### Entries taken from a collection:
= Beginning of Section =
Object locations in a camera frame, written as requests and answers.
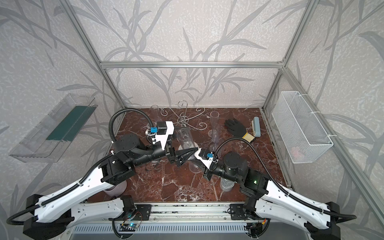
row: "glove cuff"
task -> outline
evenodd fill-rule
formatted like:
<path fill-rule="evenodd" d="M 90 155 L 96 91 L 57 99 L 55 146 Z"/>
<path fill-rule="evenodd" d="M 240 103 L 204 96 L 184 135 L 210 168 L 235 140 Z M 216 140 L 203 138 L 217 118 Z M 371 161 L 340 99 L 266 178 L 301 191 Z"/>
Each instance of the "glove cuff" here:
<path fill-rule="evenodd" d="M 249 133 L 246 133 L 242 138 L 245 139 L 245 140 L 247 140 L 248 142 L 251 142 L 251 141 L 253 141 L 253 140 L 255 139 L 255 137 L 252 136 L 252 135 L 249 134 Z"/>

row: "gray floor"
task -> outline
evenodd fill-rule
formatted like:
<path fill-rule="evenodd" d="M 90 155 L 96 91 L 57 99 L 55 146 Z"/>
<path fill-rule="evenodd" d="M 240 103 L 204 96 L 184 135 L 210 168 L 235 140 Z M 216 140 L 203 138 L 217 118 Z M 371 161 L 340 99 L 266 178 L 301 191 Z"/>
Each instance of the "gray floor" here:
<path fill-rule="evenodd" d="M 118 240 L 114 234 L 74 234 L 71 240 Z M 249 240 L 242 233 L 174 233 L 174 234 L 134 234 L 129 240 Z M 305 232 L 285 223 L 270 223 L 260 240 L 308 240 Z"/>

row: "work glove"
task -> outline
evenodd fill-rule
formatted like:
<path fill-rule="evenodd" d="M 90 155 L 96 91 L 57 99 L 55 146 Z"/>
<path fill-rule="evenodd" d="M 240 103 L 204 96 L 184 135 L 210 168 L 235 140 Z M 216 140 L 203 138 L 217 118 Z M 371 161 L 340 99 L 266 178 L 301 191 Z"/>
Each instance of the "work glove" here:
<path fill-rule="evenodd" d="M 248 142 L 252 142 L 255 139 L 254 136 L 247 132 L 247 129 L 244 127 L 244 125 L 235 118 L 233 120 L 227 119 L 224 124 L 228 128 L 229 133 L 235 137 L 241 137 Z"/>

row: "floral wallpaper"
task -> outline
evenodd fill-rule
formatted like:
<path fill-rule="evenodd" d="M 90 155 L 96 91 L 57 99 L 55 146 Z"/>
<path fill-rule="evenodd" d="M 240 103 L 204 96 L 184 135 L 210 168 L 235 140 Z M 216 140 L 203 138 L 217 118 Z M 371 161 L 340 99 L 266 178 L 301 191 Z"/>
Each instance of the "floral wallpaper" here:
<path fill-rule="evenodd" d="M 298 82 L 384 196 L 384 1 L 332 0 L 319 4 L 288 62 Z M 357 220 L 342 224 L 344 239 L 384 239 L 384 230 L 332 150 L 310 164 L 292 164 L 270 117 L 281 80 L 266 112 L 298 192 L 333 199 Z"/>
<path fill-rule="evenodd" d="M 29 239 L 5 223 L 25 199 L 81 177 L 109 149 L 108 121 L 119 109 L 57 1 L 0 2 L 0 238 Z M 57 163 L 21 162 L 8 154 L 68 93 L 98 105 Z"/>
<path fill-rule="evenodd" d="M 306 0 L 71 3 L 102 61 L 281 61 L 307 5 Z M 142 107 L 174 106 L 182 99 L 193 106 L 262 106 L 276 73 L 109 69 L 126 103 Z"/>

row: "red marble table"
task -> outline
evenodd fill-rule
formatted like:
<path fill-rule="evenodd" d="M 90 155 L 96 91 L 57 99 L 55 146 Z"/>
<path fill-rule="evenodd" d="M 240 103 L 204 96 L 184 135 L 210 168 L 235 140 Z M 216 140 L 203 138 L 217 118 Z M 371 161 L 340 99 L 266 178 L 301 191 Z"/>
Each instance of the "red marble table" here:
<path fill-rule="evenodd" d="M 151 118 L 149 109 L 142 109 Z M 175 109 L 177 114 L 181 113 L 181 109 Z M 259 108 L 207 108 L 199 117 L 189 121 L 192 126 L 198 125 L 200 122 L 208 124 L 208 128 L 202 131 L 192 130 L 194 141 L 202 148 L 208 148 L 211 143 L 211 138 L 208 136 L 208 131 L 211 129 L 209 114 L 211 111 L 220 113 L 219 124 L 223 125 L 228 118 L 236 118 L 243 123 L 248 132 L 252 133 L 251 120 L 254 117 L 259 117 L 261 137 L 258 137 L 252 142 L 253 146 L 259 153 L 260 157 L 266 163 L 271 175 L 281 184 L 285 185 L 283 175 L 278 164 L 275 151 L 272 147 L 270 137 L 267 133 L 262 115 Z M 190 108 L 187 111 L 187 116 L 196 115 L 195 109 Z M 163 121 L 176 122 L 177 117 L 168 111 L 168 116 L 162 117 Z M 138 113 L 128 113 L 120 126 L 116 136 L 128 133 L 136 133 L 144 144 L 148 144 L 145 138 L 145 129 L 147 121 Z M 227 129 L 222 127 L 220 138 L 225 140 L 232 137 Z M 179 143 L 174 141 L 174 147 L 177 150 Z M 256 158 L 253 151 L 240 141 L 232 141 L 223 147 L 222 157 L 227 152 L 237 152 L 248 161 L 248 166 L 265 172 L 259 160 Z M 166 158 L 157 163 L 148 163 L 146 166 L 136 167 L 137 174 L 127 180 L 127 189 L 123 195 L 131 195 L 135 202 L 174 202 L 174 201 L 244 201 L 245 195 L 239 192 L 239 185 L 235 184 L 229 192 L 224 192 L 220 188 L 220 178 L 213 176 L 211 181 L 203 178 L 202 172 L 192 173 L 188 167 L 189 163 L 178 168 L 175 164 L 170 164 Z M 100 202 L 110 200 L 111 197 L 103 191 L 90 197 L 90 202 Z"/>
= End of Section =
### TASK PROMPT:
Although the records contain pictures, restate them word for word with those pictures left out.

### RESPONSE BELOW:
Object locations in a camera frame, written as requests and answers.
row: "glove cuff"
task -> outline
evenodd fill-rule
formatted like:
<path fill-rule="evenodd" d="M 90 155 L 96 91 L 57 99 L 55 146 Z"/>
<path fill-rule="evenodd" d="M 240 103 L 204 96 L 184 135 L 210 168 L 235 140 Z M 216 140 L 203 138 L 217 118 Z M 371 161 L 340 99 L 266 178 L 301 191 Z"/>
Each instance of the "glove cuff" here:
<path fill-rule="evenodd" d="M 249 133 L 246 133 L 242 138 L 245 139 L 245 140 L 247 140 L 248 142 L 251 142 L 251 141 L 253 141 L 253 140 L 255 139 L 255 137 L 252 136 L 252 135 L 249 134 Z"/>

row: "gray floor"
task -> outline
evenodd fill-rule
formatted like:
<path fill-rule="evenodd" d="M 90 155 L 96 91 L 57 99 L 55 146 Z"/>
<path fill-rule="evenodd" d="M 240 103 L 204 96 L 184 135 L 210 168 L 235 140 Z M 216 140 L 203 138 L 217 118 Z M 371 161 L 340 99 L 266 178 L 301 191 Z"/>
Each instance of the "gray floor" here:
<path fill-rule="evenodd" d="M 118 240 L 114 234 L 74 234 L 71 240 Z M 249 240 L 242 233 L 174 233 L 174 234 L 134 234 L 129 240 Z M 305 232 L 285 223 L 270 223 L 260 240 L 308 240 Z"/>

row: "work glove"
task -> outline
evenodd fill-rule
formatted like:
<path fill-rule="evenodd" d="M 90 155 L 96 91 L 57 99 L 55 146 Z"/>
<path fill-rule="evenodd" d="M 240 103 L 204 96 L 184 135 L 210 168 L 235 140 Z M 216 140 L 203 138 L 217 118 Z M 371 161 L 340 99 L 266 178 L 301 191 Z"/>
Each instance of the "work glove" here:
<path fill-rule="evenodd" d="M 248 142 L 252 142 L 255 139 L 254 136 L 247 132 L 247 129 L 244 127 L 244 125 L 235 118 L 233 120 L 227 119 L 224 124 L 228 128 L 229 133 L 235 137 L 241 137 Z"/>

row: "floral wallpaper"
task -> outline
evenodd fill-rule
formatted like:
<path fill-rule="evenodd" d="M 90 155 L 96 91 L 57 99 L 55 146 Z"/>
<path fill-rule="evenodd" d="M 240 103 L 204 96 L 184 135 L 210 168 L 235 140 Z M 216 140 L 203 138 L 217 118 Z M 371 161 L 340 99 L 266 178 L 301 191 Z"/>
Each instance of the "floral wallpaper" here:
<path fill-rule="evenodd" d="M 298 82 L 384 196 L 384 1 L 332 0 L 319 4 L 288 62 Z M 357 220 L 342 224 L 344 239 L 384 239 L 384 230 L 332 150 L 310 164 L 292 164 L 270 117 L 281 80 L 266 112 L 298 192 L 333 199 Z"/>
<path fill-rule="evenodd" d="M 29 239 L 5 223 L 25 199 L 81 177 L 109 149 L 108 121 L 119 109 L 57 1 L 0 2 L 0 238 Z M 57 163 L 21 162 L 8 154 L 68 93 L 98 105 Z"/>
<path fill-rule="evenodd" d="M 306 0 L 71 3 L 102 61 L 281 61 L 307 5 Z M 142 107 L 174 106 L 182 99 L 193 106 L 262 106 L 276 73 L 109 69 L 126 103 Z"/>

row: "red marble table"
task -> outline
evenodd fill-rule
formatted like:
<path fill-rule="evenodd" d="M 90 155 L 96 91 L 57 99 L 55 146 Z"/>
<path fill-rule="evenodd" d="M 240 103 L 204 96 L 184 135 L 210 168 L 235 140 Z M 216 140 L 203 138 L 217 118 Z M 371 161 L 340 99 L 266 178 L 301 191 Z"/>
Each instance of the "red marble table" here:
<path fill-rule="evenodd" d="M 151 118 L 149 109 L 142 109 Z M 175 109 L 177 114 L 181 113 L 181 109 Z M 259 108 L 207 108 L 199 117 L 189 121 L 192 126 L 198 125 L 200 122 L 208 124 L 208 128 L 202 131 L 192 130 L 194 141 L 202 148 L 208 148 L 211 143 L 211 138 L 208 136 L 208 131 L 211 129 L 209 114 L 211 111 L 220 113 L 219 124 L 223 125 L 228 118 L 236 118 L 243 123 L 248 132 L 252 133 L 251 120 L 254 117 L 259 117 L 261 137 L 258 137 L 252 142 L 253 146 L 259 153 L 260 157 L 266 163 L 271 175 L 281 184 L 285 185 L 283 175 L 278 164 L 275 151 L 272 147 L 270 137 L 267 133 L 262 115 Z M 190 108 L 187 111 L 187 116 L 196 115 L 195 109 Z M 163 121 L 176 122 L 177 117 L 168 111 L 168 116 L 162 117 Z M 138 113 L 128 113 L 120 126 L 116 136 L 128 133 L 136 133 L 144 144 L 148 144 L 145 138 L 145 129 L 147 121 Z M 227 129 L 222 127 L 220 138 L 225 140 L 232 137 Z M 179 143 L 174 141 L 174 147 L 177 150 Z M 256 158 L 253 151 L 240 141 L 232 141 L 223 147 L 222 157 L 227 152 L 237 152 L 248 161 L 248 166 L 265 172 L 259 160 Z M 166 158 L 157 163 L 148 163 L 146 166 L 136 167 L 137 174 L 127 180 L 127 189 L 123 195 L 131 195 L 135 202 L 174 202 L 174 201 L 244 201 L 245 195 L 239 192 L 239 185 L 235 184 L 229 192 L 224 192 L 220 188 L 220 178 L 213 176 L 211 181 L 203 178 L 202 172 L 192 173 L 188 167 L 189 163 L 178 168 L 175 164 L 170 164 Z M 100 202 L 110 200 L 111 197 L 103 191 L 90 197 L 90 202 Z"/>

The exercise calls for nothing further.